*Brief*
In the data below, find every line with the word "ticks" and copy it out.

- - - - -

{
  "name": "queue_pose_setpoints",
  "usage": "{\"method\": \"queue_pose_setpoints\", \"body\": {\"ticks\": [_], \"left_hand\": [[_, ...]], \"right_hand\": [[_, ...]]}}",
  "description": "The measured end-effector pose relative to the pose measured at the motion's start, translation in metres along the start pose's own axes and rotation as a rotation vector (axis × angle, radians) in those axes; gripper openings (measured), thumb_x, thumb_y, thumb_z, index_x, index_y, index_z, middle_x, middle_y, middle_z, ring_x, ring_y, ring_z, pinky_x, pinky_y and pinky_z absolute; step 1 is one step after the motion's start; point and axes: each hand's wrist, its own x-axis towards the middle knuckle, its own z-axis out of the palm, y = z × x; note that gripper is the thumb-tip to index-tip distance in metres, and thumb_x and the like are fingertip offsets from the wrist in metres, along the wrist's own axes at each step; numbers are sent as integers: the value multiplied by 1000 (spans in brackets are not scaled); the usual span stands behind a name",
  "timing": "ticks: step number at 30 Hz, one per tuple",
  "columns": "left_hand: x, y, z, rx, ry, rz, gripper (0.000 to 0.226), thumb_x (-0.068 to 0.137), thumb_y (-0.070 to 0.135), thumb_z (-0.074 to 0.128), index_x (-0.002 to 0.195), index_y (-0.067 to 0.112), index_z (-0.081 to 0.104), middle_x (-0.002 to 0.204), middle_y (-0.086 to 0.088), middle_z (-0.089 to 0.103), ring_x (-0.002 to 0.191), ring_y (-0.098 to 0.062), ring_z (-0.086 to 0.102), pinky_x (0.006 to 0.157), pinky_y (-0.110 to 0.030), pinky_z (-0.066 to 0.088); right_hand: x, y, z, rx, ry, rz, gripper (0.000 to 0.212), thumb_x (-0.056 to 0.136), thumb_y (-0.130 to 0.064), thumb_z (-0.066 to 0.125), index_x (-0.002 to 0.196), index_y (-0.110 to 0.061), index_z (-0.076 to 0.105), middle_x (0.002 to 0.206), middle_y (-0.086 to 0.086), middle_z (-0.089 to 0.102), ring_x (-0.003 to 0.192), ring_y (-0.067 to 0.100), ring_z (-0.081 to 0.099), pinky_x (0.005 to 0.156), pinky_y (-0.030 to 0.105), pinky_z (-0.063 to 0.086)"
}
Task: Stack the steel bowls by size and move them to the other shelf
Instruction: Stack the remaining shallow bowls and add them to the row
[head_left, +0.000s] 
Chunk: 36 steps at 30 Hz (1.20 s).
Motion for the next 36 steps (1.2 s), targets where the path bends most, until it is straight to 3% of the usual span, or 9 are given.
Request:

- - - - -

*Exercise result*
  "usage": "{\"method\": \"queue_pose_setpoints\", \"body\": {\"ticks\": [_], \"left_hand\": [[_, ...]], \"right_hand\": [[_, ...]]}}",
  "timing": "ticks: step number at 30 Hz, one per tuple",

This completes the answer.